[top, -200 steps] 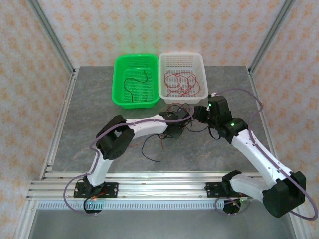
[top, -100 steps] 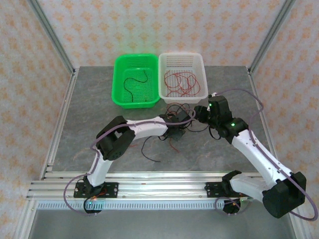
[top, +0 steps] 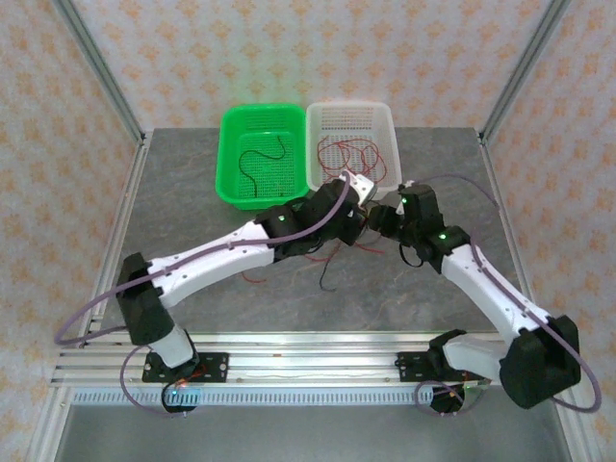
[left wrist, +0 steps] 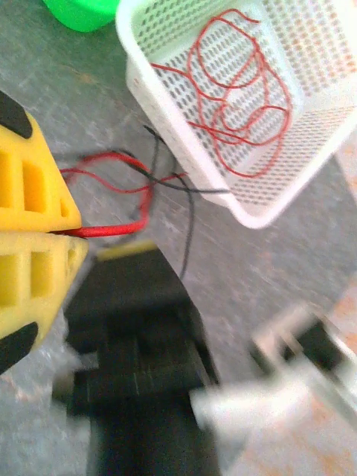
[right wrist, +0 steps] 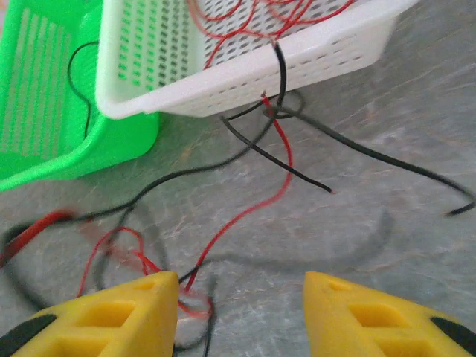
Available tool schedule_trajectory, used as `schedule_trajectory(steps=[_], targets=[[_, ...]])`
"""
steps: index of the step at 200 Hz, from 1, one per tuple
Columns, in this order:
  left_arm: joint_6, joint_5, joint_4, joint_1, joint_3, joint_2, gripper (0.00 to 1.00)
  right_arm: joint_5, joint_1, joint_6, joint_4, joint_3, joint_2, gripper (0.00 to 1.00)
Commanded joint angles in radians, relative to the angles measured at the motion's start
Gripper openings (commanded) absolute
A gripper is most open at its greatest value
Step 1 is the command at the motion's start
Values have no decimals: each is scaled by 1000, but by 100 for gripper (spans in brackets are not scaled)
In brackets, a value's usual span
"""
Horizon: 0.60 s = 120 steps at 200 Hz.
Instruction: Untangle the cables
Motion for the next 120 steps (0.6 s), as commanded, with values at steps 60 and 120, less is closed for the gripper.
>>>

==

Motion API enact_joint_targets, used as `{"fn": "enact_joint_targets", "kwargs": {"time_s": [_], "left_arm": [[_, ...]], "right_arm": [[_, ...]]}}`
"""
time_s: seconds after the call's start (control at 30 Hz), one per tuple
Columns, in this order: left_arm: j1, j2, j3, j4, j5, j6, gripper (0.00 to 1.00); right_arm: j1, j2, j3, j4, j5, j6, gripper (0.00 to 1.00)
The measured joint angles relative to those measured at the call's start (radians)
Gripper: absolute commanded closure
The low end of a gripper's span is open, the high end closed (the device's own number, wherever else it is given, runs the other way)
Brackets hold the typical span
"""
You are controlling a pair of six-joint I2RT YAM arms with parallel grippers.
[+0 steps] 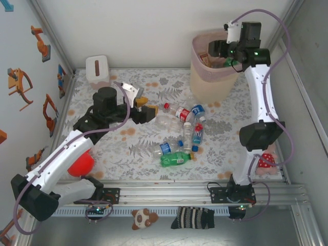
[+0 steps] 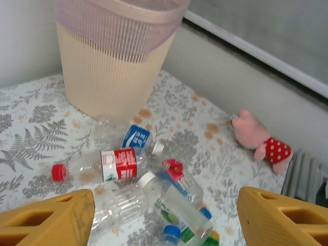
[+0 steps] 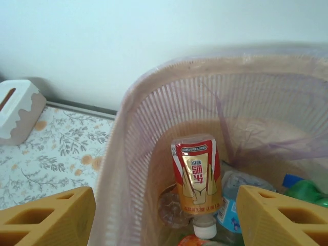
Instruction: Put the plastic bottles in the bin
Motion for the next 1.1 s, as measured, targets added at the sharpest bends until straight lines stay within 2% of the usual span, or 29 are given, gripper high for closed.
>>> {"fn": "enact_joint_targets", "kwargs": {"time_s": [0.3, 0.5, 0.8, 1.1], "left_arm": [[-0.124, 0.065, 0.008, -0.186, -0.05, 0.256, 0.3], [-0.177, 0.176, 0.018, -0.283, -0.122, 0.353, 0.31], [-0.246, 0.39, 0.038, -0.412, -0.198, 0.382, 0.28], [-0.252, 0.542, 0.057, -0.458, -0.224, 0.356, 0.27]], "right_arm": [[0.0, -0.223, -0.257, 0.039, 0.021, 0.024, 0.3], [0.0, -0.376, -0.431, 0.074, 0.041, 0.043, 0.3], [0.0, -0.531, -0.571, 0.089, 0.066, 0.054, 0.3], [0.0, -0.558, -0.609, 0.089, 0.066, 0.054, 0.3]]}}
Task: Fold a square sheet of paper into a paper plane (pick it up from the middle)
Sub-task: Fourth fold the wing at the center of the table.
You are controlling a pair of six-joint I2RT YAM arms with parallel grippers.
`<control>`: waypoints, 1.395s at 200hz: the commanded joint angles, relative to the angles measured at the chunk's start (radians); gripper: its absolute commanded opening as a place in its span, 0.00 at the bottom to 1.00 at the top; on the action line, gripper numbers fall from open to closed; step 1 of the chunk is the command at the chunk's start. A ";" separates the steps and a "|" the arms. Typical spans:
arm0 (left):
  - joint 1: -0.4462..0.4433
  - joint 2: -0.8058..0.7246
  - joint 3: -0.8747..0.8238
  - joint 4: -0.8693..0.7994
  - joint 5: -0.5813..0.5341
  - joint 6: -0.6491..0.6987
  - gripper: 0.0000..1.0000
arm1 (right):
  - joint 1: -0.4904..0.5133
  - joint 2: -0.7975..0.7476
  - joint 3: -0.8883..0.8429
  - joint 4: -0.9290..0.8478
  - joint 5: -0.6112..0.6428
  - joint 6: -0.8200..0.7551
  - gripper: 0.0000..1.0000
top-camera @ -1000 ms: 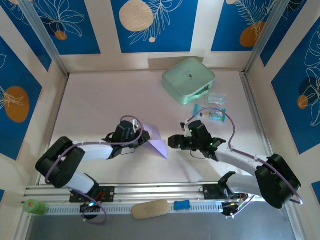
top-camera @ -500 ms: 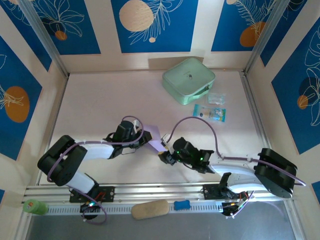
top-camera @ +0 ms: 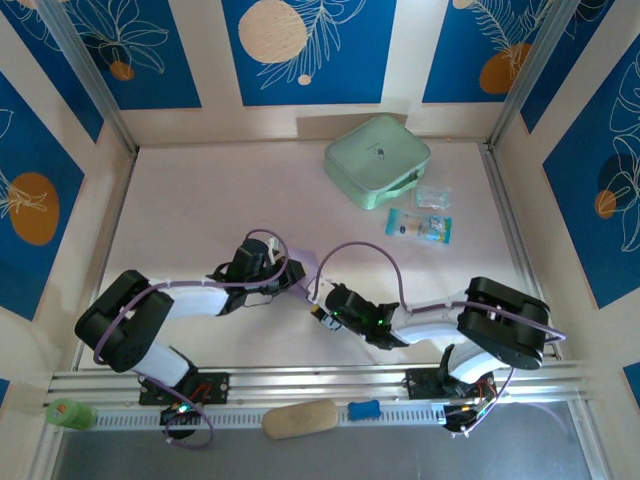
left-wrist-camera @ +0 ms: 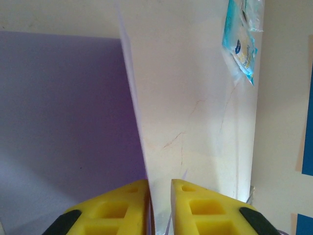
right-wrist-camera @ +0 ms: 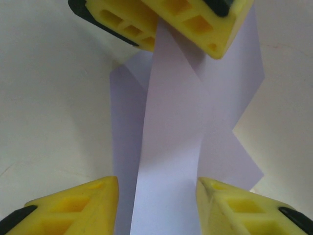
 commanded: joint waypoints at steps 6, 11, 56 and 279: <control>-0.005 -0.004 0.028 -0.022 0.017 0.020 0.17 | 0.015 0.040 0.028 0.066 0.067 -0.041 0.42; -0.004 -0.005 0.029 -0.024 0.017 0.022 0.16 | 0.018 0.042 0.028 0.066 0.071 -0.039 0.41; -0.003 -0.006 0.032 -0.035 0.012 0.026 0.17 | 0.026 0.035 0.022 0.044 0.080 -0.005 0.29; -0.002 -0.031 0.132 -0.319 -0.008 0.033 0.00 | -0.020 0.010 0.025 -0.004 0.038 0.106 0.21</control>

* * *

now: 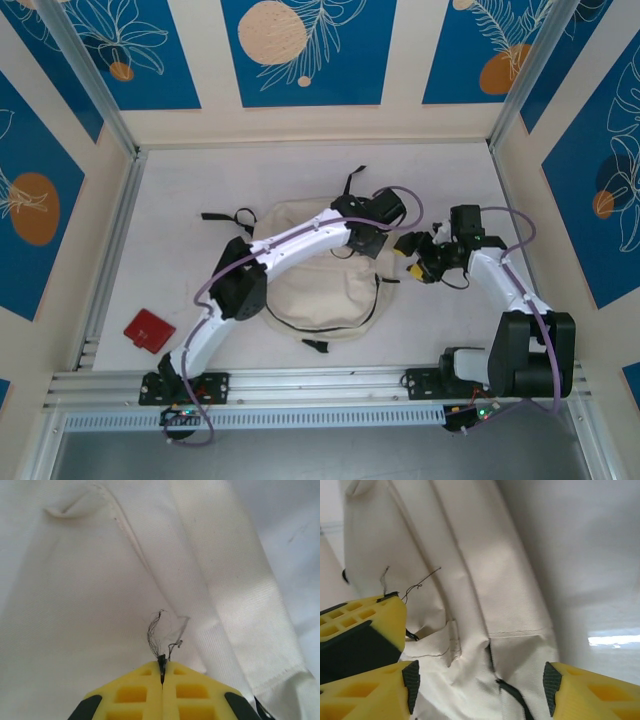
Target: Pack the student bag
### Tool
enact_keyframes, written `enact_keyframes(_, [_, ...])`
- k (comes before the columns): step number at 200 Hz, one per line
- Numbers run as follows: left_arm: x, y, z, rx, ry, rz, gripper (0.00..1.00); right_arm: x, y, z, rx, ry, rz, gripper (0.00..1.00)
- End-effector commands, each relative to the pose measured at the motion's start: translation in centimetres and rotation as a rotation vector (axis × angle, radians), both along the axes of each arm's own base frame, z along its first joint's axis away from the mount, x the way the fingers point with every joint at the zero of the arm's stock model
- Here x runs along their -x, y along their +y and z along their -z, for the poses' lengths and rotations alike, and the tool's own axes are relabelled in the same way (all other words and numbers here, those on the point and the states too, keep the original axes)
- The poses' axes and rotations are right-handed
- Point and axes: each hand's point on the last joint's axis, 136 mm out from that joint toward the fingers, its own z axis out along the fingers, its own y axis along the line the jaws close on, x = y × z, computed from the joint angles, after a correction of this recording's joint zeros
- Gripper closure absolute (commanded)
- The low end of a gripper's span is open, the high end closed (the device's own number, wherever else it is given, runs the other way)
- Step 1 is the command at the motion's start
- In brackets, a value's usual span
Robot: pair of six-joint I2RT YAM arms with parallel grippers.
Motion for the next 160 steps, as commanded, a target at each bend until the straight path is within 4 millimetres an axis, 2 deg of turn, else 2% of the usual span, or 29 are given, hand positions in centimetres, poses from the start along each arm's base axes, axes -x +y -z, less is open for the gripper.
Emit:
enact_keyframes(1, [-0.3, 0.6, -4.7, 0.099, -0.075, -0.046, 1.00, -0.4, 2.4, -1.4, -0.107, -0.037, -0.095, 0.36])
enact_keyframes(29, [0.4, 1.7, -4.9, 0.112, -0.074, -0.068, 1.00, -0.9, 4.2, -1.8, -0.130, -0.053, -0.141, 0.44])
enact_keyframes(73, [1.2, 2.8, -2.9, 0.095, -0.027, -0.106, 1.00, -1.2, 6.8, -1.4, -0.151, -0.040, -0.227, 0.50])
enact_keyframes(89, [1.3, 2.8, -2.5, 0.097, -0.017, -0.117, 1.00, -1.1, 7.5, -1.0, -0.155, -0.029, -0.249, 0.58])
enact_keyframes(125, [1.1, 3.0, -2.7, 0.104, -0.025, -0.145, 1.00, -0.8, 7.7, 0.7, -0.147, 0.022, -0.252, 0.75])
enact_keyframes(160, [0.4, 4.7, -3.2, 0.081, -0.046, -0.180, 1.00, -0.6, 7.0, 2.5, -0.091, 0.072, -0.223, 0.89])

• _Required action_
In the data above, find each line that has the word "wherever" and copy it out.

• _Solution for this exercise_
The low end of a gripper's span is open, the high end closed (the device's own number, wherever else it is given, runs the other way)
- The low end of a gripper's span is open, the high end closed (the device's own number, wherever else it is given, runs the other way)

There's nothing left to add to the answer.